Summer is a terrific time for playing, hiking and swimming with your best furry friend! To ensure a fun and safe summer for your pup, we’ve compiled a list of tips for you to keep in mind this sunny season.
Water is important!
Planning a day outdoors? Make sure to bring a small container and enough water for you and your dog and take frequent water breaks. Although dogs enjoy playing outside even in the heat, they don’t sweat as much as we do and are at a higher risk of a heatstroke, making overheating a serious risk. Try to exercise your dog in the evening and limit the time spent outside at the peak of the day, which are usually between the hours of 12-4.
Your dog can’t tell you when he’s suffering, so make sure to watch out for these symptoms of dehydration or overheating:
- Too much or too little urination
- Sunken eyes
- Delay in capillary refill time (the time it takes for your dog’s gum to return to its normal color after you press your finger against it)
- Panting/increased heart pulse
- Excessive thirst
- Dry, pale tongue and gums
- Disorientation and/or collapse
If you think your dog may be dehydrated or overheated, consider taking him or her to the vet. Until you can reach your vet, here are some home treatments you can try:
- Get her to a shady and cool area as quickly as possible.
- Cool him by soaking his body with cool water using a towel. The water should be cool but not cold; switching to extreme temperatures can make the situation worse. Concentrate the cooling on her head, neck and her legs. If possible, point a fan towards her.
Plan for that Summer Vacay!
- Bring an umbrella and a blanket so your dog always has a shady option in the hot sand. Don’t forget that fresh water also!
- Make sure to provide a life vest for your dog if they are eager to go into the water but cannot swim well.
- Getting longhaired dogs a short summer cut is helpful against the heat but keep in mind dogs can also sunburn; apply a pet-safe sunscreen to their nose and ears every 30 minutes or limit their sun exposure.
- Make sure to rinse them when you get home; saltwater can damage their coats and give them an upset stomach if ingested.
- Having a first aid kit handy is always a good idea. Some items to include in it:
- Antiseptic Wipes
- Pet-friendly Insect Repellent
- Ice packs
- A list of your vet’s information and emergency contacts
Also, a fun way to help your dog cool down during hot summer days is to create refreshing “pup-sicles” for your pup or purchase doggy ice cream at your local pet store.

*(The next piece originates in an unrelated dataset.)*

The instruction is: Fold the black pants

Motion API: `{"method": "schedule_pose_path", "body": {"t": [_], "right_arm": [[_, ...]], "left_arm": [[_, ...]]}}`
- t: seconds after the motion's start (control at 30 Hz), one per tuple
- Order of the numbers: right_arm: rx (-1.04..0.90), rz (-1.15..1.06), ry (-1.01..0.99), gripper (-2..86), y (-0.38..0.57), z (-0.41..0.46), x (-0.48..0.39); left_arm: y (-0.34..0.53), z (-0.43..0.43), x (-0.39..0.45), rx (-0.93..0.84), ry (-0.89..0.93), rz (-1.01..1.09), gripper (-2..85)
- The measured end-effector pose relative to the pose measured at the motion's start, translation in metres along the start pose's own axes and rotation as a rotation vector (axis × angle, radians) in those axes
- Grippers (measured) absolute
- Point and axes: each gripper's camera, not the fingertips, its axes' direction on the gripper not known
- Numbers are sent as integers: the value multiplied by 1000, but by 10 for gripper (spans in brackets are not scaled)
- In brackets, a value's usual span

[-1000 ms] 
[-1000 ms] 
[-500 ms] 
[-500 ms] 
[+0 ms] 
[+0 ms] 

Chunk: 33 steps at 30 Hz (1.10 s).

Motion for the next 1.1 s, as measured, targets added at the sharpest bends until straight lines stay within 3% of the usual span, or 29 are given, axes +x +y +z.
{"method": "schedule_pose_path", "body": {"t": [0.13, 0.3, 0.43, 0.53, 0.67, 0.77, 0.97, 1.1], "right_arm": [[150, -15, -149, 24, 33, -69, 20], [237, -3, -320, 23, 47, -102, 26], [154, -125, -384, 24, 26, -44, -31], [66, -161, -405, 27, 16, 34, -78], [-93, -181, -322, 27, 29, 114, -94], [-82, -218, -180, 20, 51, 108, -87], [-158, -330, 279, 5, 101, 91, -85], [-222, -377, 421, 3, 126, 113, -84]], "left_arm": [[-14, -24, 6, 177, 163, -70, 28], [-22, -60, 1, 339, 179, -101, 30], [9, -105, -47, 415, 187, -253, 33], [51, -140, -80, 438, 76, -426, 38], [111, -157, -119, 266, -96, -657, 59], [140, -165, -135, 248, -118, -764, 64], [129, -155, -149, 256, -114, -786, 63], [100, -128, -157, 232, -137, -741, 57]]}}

Just look up dog popsicles recipes online and get your cool on!
Watch your dog’s paws.
Dogs’ paw pads are extremely sensitive to heat and walking on the hot pavement can cause painful burns or tears. The pavement is usually 20-30 degrees higher than the temperature outside.
- How you can determine if they can walk on the pavement?

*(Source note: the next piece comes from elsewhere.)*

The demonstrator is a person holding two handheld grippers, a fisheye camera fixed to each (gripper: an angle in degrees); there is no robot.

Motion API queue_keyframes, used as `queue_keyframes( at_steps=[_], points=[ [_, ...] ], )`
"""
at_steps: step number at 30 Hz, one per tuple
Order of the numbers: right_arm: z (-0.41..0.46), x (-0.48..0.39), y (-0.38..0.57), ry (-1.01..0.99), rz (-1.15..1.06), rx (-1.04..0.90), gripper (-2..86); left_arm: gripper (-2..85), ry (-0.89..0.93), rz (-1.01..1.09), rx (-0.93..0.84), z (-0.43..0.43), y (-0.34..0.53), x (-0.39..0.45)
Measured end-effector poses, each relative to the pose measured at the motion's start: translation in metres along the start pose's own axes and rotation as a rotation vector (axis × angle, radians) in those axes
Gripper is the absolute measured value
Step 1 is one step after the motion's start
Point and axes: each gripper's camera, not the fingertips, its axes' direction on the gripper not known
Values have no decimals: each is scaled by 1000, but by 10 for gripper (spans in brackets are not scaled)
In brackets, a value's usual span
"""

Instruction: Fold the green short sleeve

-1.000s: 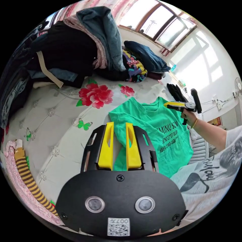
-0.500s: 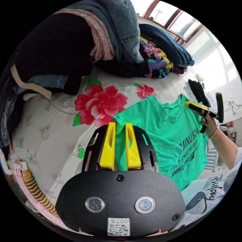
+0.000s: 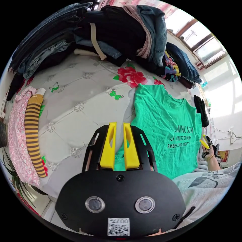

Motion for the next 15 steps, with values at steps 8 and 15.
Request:
queue_keyframes(
  at_steps=[8, 15],
  points=[
    [5, -58, -9, 104, -297, -21, 4, -8, -30, 72, -79, -2, 34, 9],
    [19, -177, 110, 113, -1103, -264, 3, -10, 26, -1, -73, -6, 53, -7]
  ],
)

Use the palm test: lay your hand down on the pavement. If you can’t keep it there for more than five seconds, you should definitely not walk your dog.
Another alternative is to get your dog heat-resistant booties for their paws; they protect against the heat and your dog looks cute at the same time! You can look for these online or at your local pet store.

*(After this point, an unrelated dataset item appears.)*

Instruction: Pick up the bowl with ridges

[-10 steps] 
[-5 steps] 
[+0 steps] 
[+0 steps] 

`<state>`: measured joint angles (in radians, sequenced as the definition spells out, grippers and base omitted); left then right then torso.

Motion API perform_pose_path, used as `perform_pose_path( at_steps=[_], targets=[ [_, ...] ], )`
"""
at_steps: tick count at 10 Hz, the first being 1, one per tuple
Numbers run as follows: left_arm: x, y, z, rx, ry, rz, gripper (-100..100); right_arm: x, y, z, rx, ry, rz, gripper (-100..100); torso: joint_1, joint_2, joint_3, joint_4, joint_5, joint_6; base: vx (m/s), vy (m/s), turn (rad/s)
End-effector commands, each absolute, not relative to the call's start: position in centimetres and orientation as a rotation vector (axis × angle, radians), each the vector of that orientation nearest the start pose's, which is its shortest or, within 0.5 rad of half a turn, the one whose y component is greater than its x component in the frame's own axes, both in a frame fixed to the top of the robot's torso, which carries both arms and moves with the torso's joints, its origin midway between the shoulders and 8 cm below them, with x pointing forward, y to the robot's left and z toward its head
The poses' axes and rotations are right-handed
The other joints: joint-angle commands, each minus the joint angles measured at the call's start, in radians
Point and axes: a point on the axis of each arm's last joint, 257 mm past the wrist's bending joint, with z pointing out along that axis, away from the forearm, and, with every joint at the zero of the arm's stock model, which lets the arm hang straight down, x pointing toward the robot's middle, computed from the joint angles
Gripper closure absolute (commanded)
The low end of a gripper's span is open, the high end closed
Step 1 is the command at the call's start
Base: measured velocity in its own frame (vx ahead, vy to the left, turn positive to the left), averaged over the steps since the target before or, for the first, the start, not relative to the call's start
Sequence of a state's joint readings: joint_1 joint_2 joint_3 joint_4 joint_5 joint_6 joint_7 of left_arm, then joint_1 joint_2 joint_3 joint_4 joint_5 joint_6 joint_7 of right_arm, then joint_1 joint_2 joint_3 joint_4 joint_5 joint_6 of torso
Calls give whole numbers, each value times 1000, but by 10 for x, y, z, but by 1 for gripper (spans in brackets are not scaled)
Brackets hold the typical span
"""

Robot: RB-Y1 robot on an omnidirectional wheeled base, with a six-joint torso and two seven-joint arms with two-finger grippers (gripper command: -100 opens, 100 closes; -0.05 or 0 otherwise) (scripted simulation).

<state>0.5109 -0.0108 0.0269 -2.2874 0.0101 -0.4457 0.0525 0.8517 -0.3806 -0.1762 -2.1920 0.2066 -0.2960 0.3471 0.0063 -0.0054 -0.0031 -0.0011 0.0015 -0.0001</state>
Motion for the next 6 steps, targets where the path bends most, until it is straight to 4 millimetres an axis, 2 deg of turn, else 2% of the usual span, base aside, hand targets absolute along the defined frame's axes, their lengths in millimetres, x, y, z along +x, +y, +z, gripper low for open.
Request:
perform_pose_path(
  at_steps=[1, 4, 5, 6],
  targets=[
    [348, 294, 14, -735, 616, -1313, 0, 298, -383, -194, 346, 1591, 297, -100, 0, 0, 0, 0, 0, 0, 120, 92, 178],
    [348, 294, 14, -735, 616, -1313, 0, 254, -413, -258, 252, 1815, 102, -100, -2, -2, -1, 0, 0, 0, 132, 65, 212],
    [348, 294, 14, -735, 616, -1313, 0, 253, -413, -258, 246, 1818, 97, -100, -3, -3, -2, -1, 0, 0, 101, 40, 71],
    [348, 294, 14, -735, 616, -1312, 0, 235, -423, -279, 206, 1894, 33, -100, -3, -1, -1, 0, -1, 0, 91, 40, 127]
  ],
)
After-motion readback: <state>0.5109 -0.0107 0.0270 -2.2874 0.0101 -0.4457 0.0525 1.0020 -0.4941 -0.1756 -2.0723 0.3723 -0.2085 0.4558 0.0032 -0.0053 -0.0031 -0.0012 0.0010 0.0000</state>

Never leave your dog unattended in a parked car. The inside of a car can quickly reach 140 degrees on a hot day and leaving windows cracked doesn’t make the car any cooler. In many states, leaving a dog in an unattended parked car is considered a criminal offense. If you see any animal unaccompanied in a parked vehicle, you should immediately notify animal control or the police, as they have the authorization to evacuate the pet.
How to Cope with Fireworks. The Fourth of July can be a stressful time for dogs, as fireworks constantly go off and they don’t know what is happening. Similar to thunderstorms, the loud booms and intense vibrations scare our animal friends and it can be hard to keep them relaxed.
Here are some tips to calm down our dog’s anxiety:
- Don’t leave your dog alone. Dogs naturally want to stick by our side when they’re scared so leaving them by themselves can make their anxiety worse. Keep talking to them in a happy high-pitched voice and petting them.
- Provide them with shelter. Dogs instinctually seek cover when they’re scared in order to protect themselves. Create a safe space for your dog (giving him some treats may help keep him happy.)
- ‘Anxiety vests’ are becoming more popular today to help with dogs’ anxiety, they are similar to swaddling an infant and can relieve stress. Look for these online.
- Try out natural remedies. Always make sure however to consult your vet before administering any medicines to your dog. Project Paws Advanced All-Natural Calming Chew for Dogs is a natural option which contain organic chamomile and passionflower and valerian root for stress reducing purposes.
- If you yourself decide to light fireworks, make sure your dog is nowhere near them. Curious pups may try to eat them and dangerous chemicals inside the fireworks can severely hurt them.
Whatever you decide, make sure to make this fun holiday for us less stressful for them.